■ **Task goal**
Line by line, repeat the data below exactly, beginning at the first line and ending at the line with "Horizontal field of". Omit pictures.

Data: Begin

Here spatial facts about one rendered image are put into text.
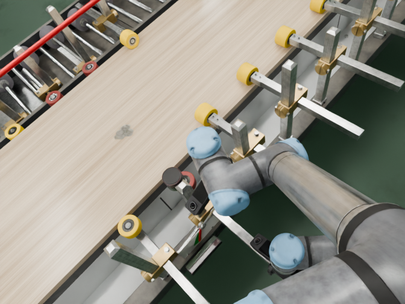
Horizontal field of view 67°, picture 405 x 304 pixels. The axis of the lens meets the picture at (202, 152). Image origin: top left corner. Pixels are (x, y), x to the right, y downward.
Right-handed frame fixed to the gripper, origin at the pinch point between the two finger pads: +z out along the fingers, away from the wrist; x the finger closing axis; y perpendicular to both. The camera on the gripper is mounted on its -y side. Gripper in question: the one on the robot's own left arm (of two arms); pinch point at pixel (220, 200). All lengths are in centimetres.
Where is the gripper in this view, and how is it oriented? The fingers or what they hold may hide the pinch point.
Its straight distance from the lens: 96.8
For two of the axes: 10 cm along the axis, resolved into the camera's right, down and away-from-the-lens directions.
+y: 6.8, -7.0, 2.2
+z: 2.0, 4.7, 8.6
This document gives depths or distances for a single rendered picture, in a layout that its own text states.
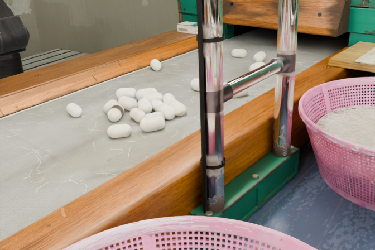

Data: End

■ **Result**
Here spatial facts about one rendered image are put into text.
Horizontal field of view 67°, picture 405 x 304 pixels. The axis of the lens meets the picture at (202, 152). Image origin: top left corner. Pixels are (x, y), x to the right, y downward.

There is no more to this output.